To implement feature binning or discretization of the “Age” variable into categorical bins using Python, you can use the pandas library which provides a straightforward method called cut for binning continuous variables. Here’s how you can convert the age into three categories based on the provided ranges:

df
Age Income (€) Vehicle Kids Residence
0 32 95000 none no downtown
1 46 210000 car yes downtown
2 25 75000 truck yes suburbs
3 36 30000 car yes suburbs
4 29 55000 none no suburbs
5 54 430000 car yes downtown
# Define bins and their labels
bins = [24, 34, 44, 54]  # Extend ranges to include all possible ages in each group
labels = ['Young', 'Middle', 'Old']

# Perform binning
df['Age Group'] = pd.cut(df['Age'], bins=bins, labels=labels, right=True)  # right=True means inclusive on the right
df
Age Income (€) Vehicle Kids Residence Age Group
0 32 95000 none no downtown Young
1 46 210000 car yes downtown Old
2 25 75000 truck yes suburbs Young
3 36 30000 car yes suburbs Middle
4 29 55000 none no suburbs Young
5 54 430000 car yes downtown Old

This approach allows for clear and meaningful categorization of ages, which can be very useful for analysis or as a feature in machine learning models where age is an important factor.

4.2. Equal Width Binning#

Equal width binning divides the range of values of a feature into bins with equal width.

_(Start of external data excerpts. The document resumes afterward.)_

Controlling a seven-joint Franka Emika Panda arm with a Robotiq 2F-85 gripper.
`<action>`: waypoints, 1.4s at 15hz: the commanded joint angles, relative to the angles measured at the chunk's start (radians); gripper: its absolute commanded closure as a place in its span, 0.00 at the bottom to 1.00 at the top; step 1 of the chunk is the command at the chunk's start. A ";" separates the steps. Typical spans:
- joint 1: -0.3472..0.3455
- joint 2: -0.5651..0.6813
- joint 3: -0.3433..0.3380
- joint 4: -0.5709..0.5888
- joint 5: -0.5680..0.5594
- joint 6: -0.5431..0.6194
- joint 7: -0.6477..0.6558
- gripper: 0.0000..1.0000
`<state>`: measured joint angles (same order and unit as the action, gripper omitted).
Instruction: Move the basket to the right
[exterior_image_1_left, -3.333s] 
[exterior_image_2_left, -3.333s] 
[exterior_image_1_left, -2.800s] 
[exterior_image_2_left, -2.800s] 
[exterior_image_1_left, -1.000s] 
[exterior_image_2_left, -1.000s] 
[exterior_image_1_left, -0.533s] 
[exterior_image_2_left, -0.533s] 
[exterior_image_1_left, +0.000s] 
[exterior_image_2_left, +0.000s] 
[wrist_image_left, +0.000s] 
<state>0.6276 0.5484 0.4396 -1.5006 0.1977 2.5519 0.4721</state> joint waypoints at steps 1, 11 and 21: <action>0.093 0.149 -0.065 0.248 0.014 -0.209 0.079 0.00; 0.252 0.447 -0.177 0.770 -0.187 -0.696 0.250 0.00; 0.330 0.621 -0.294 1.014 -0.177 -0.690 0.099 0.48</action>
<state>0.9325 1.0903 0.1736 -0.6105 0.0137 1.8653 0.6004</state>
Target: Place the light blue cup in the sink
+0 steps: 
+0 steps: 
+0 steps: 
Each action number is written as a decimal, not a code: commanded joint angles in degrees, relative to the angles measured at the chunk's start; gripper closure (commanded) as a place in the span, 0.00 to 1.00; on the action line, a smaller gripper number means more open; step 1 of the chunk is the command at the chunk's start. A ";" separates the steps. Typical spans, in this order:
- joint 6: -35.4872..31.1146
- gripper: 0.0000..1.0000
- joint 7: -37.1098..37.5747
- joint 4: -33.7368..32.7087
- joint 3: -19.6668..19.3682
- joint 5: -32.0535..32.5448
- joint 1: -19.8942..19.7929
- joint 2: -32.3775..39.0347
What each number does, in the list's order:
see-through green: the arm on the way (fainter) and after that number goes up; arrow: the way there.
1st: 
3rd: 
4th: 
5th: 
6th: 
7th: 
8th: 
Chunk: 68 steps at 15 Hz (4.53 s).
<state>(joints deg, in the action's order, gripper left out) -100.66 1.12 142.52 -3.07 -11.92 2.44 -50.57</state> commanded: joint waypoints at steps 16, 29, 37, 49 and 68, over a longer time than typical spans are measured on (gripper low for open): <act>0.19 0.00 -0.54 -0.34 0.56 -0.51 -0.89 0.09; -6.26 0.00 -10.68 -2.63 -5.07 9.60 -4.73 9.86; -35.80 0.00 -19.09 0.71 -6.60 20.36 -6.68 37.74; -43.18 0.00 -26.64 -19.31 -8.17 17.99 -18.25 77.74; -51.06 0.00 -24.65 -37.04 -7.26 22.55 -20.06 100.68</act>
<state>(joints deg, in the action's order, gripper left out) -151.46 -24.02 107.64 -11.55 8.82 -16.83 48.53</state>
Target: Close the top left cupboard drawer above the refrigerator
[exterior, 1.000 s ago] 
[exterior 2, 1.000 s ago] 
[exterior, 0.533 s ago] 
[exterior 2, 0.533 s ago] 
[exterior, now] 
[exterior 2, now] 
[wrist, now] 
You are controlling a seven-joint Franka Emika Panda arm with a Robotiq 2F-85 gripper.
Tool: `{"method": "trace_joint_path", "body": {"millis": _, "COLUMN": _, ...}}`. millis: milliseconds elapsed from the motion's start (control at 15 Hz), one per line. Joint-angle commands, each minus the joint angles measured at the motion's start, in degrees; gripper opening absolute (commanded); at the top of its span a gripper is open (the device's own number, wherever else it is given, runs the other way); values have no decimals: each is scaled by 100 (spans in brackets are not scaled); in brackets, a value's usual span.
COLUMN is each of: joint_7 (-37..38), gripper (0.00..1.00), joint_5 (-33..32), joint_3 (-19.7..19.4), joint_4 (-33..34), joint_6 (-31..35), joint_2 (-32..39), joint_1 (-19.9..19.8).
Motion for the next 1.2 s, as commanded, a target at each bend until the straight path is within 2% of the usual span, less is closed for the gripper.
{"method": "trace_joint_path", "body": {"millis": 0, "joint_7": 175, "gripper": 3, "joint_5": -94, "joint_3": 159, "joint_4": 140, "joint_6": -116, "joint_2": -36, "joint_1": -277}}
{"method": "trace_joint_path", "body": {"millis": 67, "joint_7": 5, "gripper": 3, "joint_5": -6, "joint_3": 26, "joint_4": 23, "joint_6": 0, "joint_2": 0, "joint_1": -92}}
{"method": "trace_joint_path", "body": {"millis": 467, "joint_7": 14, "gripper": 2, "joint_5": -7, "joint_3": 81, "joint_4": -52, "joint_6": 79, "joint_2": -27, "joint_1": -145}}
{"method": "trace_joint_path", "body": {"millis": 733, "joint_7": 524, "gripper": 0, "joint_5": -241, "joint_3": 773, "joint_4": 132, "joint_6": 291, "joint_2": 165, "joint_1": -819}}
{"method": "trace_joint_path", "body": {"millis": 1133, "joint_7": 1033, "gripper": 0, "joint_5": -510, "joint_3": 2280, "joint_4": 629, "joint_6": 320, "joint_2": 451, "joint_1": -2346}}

Usually, we specify the number of bins as a hyper-parameter \(K\), and then compute the width of each bin as

\[ \begin{equation} w = \Big[\frac{max^{(j)} - min^{(j)}}{K}\Big] \end{equation} \]

where \(max^{(j)}\) and \(min^{(j)}\) are the \(j^{th}\) feature’s maximum and minimum values, respectively.

The ranges of the \(K\) bins are then $\( \begin{equation} \begin{split} Bin \ 1&: [min, \ min + w - 1] \\ Bin \ 2&: [min+w, \ min + 2\cdot w - 1] \\ ... \\ Bin \ K&: [min + (K-1)\cdot w, \ max] \label{eq:equal_width_binning} \end{split} \end{equation} \)$

As an example of equal width binning, consider splitting the Age feature in the Amsterdam demographics dataset into \(K=3\) bins.

The bin’s width is: $\( \begin{equation*} w = \Big[\frac{max-min}{x}\Big] = \Big[\frac{54-25}{3}\Big] = 9.7 \approx 10 \end{equation*} \)$

which we rounded to the nearest integer because Age values are always integers (in this dataset).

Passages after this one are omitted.